Puis là… subitement j’ai eu envie d’autre chose : je voulais y incorporer une autre couleur, mais laquelle ? Du jaune, du rouge, ou encore du bleu et encore du bleu ? Je ne voulais pas que celui-ci s’arrête. Alors dans mon rajout je suis restée toujours dans cette douceur. Je ne voulais pas que ces nouvelles couleurs viennent interrompre cette danse de toutes ces couleurs bleues et pourtant je souhaitais rajouter ce rouge. Comme pour jouer encore plus à cache cache avec ce temps présent mais sans rien cacher avec ce qui se passait dans ma tête là à ce moment-là. J’ai donc rajouté mes couleurs et je les ai noyées dans ce bleu avec mon pinceau, je ne perdais pas de vue que c’était lui qui donnait un sens et une vie à mon dessin et à mon envie de vouloir mettre peut être plus de couleurs. Les nouvelles couleurs mises, légèrement tamponnées avec un coton, j’avais cette sensation en regardant mon dessin d’avoir provoqué une fissure comme pour laisser continuer ce mouvement de cette couleur bleue, la laisser continuer à danser ou elle le voulait.

Quels matériaux avez-vous utilisés ?

Dessin conçu sur feuille blanche 36 x 48 cm, couleurs liquides aquarelles, peinture aquarelle.
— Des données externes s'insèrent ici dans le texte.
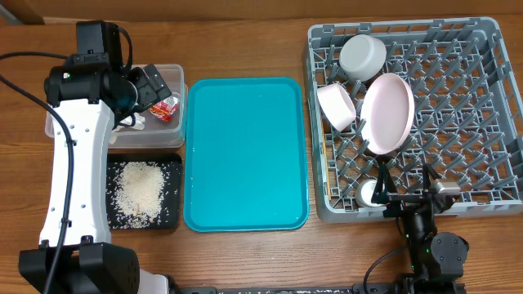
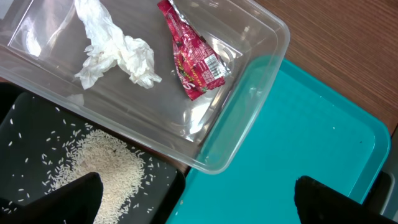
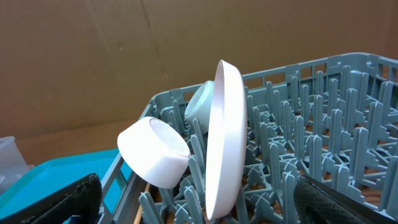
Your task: Sort waste into correct bins and load items into the dishwasher
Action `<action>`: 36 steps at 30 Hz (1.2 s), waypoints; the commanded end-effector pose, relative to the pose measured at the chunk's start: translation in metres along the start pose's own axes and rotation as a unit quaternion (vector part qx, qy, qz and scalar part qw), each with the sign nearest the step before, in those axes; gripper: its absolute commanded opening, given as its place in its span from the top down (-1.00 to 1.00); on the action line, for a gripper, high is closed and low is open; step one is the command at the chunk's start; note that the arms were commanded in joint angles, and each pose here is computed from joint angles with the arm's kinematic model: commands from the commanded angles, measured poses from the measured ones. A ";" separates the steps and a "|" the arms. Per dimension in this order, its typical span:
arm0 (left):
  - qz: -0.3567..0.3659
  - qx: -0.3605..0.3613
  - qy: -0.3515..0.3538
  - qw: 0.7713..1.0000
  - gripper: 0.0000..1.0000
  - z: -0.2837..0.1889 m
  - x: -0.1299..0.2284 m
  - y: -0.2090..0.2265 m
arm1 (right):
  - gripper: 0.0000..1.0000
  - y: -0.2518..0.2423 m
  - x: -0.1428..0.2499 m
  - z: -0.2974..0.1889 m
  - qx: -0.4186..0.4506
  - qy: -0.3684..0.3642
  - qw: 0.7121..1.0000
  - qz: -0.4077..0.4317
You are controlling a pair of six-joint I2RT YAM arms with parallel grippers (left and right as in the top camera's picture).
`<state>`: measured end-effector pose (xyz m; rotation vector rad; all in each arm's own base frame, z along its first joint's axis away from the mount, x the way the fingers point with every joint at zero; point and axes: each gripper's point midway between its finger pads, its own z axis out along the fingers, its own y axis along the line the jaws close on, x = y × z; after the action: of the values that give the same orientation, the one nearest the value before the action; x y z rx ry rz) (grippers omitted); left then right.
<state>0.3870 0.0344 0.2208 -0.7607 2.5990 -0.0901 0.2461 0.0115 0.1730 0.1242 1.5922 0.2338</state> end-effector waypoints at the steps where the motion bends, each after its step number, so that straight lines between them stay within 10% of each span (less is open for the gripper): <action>1: 0.014 0.000 -0.007 1.000 -1.00 -0.004 -0.002 -0.002 | -1.00 0.000 0.002 0.000 -0.001 -0.002 1.000 -0.004; 36: 0.045 0.049 -0.060 0.996 -1.00 -0.059 0.010 -0.026 | -1.00 0.000 0.002 0.000 -0.001 -0.002 1.000 -0.004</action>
<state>0.3817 0.0120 0.2407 -0.6739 2.5696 -0.1224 0.2461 0.0115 0.1732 0.1241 1.5915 0.2339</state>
Que ressentez-vous en regardant votre production ?

En regardant mon aquarelle sur le chevalet, je pense vraiment à la mer. Mon angoisse du départ est moins forte.

BD – Travail sur le muguet du 1° Mai

« Atelier collage et dessin » à l’association Amac et à « La table de Jeanne-Marie ». Beaucoup de situations changent à l’association…
Mon idée était de faire connaître au jeunes migrants l’histoire du 1er mai et du brin de muguet, car cela fait partie de nos traditions et des coutumes. J’ai donc chercher sur internet des documents concernant l’histoire de ce muguet, pour pouvoir en parler avec les jeunes avant de commencer l’atelier collage, dessin, peinture. Je trouve que c’est important de connaître à quoi correspond le thème proposé.

https://france3-regions.francetvinfo.fr/normandie/2015/05/01/en-ce-1er-mai-un-brin-d-histoire-du-muguet-716413.html

J’étais aidée par A.et M.; V. est arrivée plus tard. Nous avons préparé le matériel et les jeunes sont arrivés et se sont installés.
M. a lu le document trouvé sur internet, ce qui a donné aux jeunes des idées de dessin. J’avais apporté des petites nouilles pour les clochettes du muguet, mais les jeunes devaient les peindre au préalable, soit en blanc, soit en violet. Il y avait aussi des feuilles vertes, comme support au collage, mais c’était juste “au cas où”. Le but étant toujours de faire fonctionner leur imagination pour créer de l’original et non pas du copier-coller.
Deux personnes ont eu un peu de mal, mais comme nous étions assez nombreuses, nous avons pu aider ces personnes et écouter les idées des uns et des autres. Il y a eu aussi quelques retardataires qui ont pris le train en marche et qui ont pu mettre leurs idées à plat sur les feuilles.
Les jeunes prenaient plaisir à faire leur collage et leur plaisir était contagieux. On entendait c’est “cools” des “oui, c’est cool”. Je me suis rendue compte que les jeunes étaient bien organisés, qu’ils maîtrisaient bien les différentes étapes de leur travail. Les échanges avec les jeunes étaient enrichissants.
Dans ce groupe de cet après-midi, il y avait de nouvelles personnes ce qui a permis à celles-ci de se faire une petite idée de cet atelier de dessins. Elles apprendront également le français.
Comme d’habitude, j’ai prévenu un peu avant la fin de l’atelier, pour que les jeunes puissent finir sans se bousculer. Je ne voulais pas de hâte qui aurait cassé ce moment de détente. Nous avons rangé tous ensemble, puis nous avons accroché les dessins sur les tableaux prévus à cet effet et nous avons terminé par un goûter.